■ Dataset entries
☆ ☆ ☆

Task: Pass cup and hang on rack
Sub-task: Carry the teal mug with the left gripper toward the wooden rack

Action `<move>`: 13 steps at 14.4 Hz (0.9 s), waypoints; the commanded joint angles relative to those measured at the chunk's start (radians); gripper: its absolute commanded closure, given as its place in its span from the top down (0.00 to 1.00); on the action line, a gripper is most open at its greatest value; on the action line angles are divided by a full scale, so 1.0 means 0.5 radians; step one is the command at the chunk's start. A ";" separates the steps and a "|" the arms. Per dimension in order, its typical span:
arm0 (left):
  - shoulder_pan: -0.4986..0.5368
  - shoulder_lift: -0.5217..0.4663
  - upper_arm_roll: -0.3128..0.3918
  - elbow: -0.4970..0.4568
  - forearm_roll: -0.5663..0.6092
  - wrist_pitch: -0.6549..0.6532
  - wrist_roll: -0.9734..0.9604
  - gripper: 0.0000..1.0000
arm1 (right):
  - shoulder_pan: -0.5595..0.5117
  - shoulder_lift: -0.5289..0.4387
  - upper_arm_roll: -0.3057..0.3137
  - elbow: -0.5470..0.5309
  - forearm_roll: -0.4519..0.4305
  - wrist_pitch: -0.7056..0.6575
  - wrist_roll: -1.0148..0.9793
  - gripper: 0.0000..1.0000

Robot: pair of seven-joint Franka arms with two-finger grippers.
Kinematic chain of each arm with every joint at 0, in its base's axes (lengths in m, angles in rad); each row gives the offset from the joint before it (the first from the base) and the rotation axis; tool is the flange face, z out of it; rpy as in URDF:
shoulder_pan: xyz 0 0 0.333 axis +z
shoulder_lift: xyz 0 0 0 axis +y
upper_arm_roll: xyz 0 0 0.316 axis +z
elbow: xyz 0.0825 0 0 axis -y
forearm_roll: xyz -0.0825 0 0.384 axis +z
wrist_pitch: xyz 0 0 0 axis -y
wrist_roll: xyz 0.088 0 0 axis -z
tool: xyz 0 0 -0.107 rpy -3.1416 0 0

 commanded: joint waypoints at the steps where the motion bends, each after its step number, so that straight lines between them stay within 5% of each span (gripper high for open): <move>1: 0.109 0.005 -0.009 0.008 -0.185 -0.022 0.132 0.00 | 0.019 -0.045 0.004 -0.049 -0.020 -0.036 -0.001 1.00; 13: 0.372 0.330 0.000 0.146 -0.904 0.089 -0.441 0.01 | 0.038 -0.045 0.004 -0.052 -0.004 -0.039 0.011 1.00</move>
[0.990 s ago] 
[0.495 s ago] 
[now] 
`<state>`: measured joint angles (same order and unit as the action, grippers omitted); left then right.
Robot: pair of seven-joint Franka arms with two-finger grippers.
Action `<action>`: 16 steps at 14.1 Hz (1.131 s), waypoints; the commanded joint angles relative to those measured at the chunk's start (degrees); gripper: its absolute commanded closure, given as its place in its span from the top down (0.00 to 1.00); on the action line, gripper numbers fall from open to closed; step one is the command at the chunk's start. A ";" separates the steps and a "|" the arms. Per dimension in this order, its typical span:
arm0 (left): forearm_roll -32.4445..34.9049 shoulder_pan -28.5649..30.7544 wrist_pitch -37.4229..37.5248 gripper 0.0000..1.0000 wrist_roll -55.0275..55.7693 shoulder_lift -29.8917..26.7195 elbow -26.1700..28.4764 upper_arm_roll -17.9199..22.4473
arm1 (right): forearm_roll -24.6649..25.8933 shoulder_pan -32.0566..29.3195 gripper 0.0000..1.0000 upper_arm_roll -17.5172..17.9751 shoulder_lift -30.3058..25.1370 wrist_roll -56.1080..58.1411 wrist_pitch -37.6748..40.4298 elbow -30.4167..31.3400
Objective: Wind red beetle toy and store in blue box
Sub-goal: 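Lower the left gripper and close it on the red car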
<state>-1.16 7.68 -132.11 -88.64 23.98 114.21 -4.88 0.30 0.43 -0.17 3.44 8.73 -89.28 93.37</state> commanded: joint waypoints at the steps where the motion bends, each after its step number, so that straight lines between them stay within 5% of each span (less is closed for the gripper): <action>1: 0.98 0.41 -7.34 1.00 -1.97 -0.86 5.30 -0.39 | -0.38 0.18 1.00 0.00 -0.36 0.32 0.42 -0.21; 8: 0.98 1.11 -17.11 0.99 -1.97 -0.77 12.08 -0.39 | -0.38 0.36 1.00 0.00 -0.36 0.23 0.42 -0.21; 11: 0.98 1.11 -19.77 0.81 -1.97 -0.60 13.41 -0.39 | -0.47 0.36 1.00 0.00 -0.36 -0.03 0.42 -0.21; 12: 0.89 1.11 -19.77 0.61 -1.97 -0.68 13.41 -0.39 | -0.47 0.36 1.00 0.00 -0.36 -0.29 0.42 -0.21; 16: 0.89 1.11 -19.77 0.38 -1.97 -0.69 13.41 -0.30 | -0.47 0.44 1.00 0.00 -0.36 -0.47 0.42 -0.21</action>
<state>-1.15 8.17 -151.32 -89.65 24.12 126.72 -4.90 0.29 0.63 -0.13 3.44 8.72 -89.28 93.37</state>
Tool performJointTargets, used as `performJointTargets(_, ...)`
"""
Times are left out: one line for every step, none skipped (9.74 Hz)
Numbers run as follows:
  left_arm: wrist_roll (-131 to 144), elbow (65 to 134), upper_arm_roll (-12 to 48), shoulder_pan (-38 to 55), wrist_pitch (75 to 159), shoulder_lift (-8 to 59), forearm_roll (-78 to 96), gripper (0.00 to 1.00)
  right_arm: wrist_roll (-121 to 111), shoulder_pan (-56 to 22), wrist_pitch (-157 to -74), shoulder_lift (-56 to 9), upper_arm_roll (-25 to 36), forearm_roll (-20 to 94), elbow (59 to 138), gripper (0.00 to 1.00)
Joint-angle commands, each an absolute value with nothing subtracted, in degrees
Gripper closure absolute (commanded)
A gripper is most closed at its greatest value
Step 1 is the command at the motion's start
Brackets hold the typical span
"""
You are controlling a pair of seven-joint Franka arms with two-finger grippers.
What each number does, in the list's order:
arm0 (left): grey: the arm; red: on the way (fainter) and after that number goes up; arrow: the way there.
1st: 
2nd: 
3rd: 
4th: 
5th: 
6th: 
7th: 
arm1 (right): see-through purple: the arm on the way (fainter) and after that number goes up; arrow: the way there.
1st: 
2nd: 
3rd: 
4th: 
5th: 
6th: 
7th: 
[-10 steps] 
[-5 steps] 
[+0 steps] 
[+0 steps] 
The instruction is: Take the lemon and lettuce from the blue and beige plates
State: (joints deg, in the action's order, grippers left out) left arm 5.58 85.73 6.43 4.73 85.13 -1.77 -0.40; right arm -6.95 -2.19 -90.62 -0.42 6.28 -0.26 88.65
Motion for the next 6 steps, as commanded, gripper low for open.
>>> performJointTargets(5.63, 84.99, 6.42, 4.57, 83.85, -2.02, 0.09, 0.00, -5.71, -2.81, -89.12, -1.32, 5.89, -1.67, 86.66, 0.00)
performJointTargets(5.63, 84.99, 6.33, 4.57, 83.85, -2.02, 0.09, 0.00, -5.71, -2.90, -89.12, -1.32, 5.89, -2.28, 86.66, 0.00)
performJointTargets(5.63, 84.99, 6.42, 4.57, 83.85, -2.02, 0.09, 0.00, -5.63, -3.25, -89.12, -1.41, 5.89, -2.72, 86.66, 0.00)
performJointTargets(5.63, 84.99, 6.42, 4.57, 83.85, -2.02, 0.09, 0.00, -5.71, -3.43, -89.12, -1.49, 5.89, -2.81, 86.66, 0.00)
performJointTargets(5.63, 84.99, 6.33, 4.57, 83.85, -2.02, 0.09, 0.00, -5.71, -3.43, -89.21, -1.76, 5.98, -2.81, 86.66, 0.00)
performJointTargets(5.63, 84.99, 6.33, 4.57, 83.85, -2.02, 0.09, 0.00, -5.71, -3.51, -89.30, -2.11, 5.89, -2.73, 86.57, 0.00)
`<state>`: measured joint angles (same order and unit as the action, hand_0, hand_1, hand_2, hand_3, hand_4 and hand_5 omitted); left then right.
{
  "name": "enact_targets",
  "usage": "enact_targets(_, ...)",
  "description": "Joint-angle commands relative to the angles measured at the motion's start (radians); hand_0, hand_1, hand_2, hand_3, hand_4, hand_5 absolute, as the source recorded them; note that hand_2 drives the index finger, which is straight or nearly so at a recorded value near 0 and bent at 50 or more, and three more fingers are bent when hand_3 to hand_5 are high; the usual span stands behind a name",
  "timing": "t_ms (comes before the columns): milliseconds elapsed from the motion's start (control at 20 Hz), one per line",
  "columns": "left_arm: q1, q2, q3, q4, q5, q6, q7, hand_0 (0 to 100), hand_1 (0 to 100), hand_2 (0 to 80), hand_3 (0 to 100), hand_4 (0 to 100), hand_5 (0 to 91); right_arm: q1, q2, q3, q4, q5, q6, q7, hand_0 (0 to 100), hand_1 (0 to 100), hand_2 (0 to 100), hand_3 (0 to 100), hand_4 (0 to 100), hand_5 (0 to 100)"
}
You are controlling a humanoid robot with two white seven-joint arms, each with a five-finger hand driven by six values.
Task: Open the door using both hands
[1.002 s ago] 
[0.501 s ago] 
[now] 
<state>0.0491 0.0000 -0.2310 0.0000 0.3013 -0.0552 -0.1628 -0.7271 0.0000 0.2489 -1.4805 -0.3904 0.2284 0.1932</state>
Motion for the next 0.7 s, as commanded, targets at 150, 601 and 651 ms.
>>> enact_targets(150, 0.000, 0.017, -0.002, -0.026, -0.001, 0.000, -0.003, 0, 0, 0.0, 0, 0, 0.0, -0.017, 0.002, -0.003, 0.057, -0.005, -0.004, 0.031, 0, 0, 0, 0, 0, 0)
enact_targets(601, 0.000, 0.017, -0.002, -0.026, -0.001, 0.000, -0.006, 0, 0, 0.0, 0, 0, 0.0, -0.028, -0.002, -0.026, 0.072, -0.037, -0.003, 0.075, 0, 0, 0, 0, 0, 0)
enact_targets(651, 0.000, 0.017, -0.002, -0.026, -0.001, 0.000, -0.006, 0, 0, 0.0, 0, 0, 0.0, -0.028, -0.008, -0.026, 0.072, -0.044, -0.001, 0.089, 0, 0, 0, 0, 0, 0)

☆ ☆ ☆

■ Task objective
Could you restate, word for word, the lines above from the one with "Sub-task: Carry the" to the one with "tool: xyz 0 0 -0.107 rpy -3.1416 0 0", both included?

■ Result of the exercise
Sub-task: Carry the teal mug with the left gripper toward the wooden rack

Action `<move>`: 13 steps at 14.4 Hz (0.9 s), waypoints; the commanded joint angles relative to those measured at the chunk's start (radians); gripper: its absolute commanded closure, given as its place in its span from the top down (0.00 to 1.00); on the action line, a gripper is most open at its greatest value; on the action line angles are divided by a full scale, so 1.0 means 0.5 radians; step one is the command at the chunk's start. A ";" separates the steps and a "|" the arms. Per dimension in order, its typical span:
arm0 (left):
  - shoulder_pan: -0.4986..0.5368
  - shoulder_lift: -0.5217..0.4663
  - upper_arm_roll: -0.3128..0.3918
  - elbow: -0.4970..0.4568
  - forearm_roll: -0.5663..0.6092
  - wrist_pitch: -0.6549..0.6532
  - wrist_roll: -0.9734..0.9604
  - gripper: 0.0000..1.0000
arm1 (right):
  - shoulder_pan: -0.5595..0.5117
  - shoulder_lift: -0.5289..0.4387
  - upper_arm_roll: -0.3057..0.3137
  - elbow: -0.5470..0.5309
  - forearm_roll: -0.4519..0.4305
  - wrist_pitch: -0.7056..0.6575
  - wrist_roll: -1.0148..0.9793
  - gripper: 0.0000..1.0000

Robot: pair of seven-joint Franka arms with two-finger grippers.
Kinematic chain of each arm with every joint at 0, in its base's axes (lengths in m, angles in rad); each row gives the offset from the joint before it (the first from the base) and the rotation axis; tool is the flange face, z out of it; rpy as in URDF:
shoulder_pan: xyz 0 0 0.333 axis +z
shoulder_lift: xyz 0 0 0 axis +y
upper_arm_roll: xyz 0 0 0.316 axis +z
elbow: xyz 0.0825 0 0 axis -y
forearm_roll: xyz -0.0825 0 0.384 axis +z
wrist_pitch: xyz 0 0 0 axis -y
wrist_roll: xyz 0.088 0 0 axis -z
tool: xyz 0 0 -0.107 rpy -3.1416 0 0

That finishes the answer to the exercise.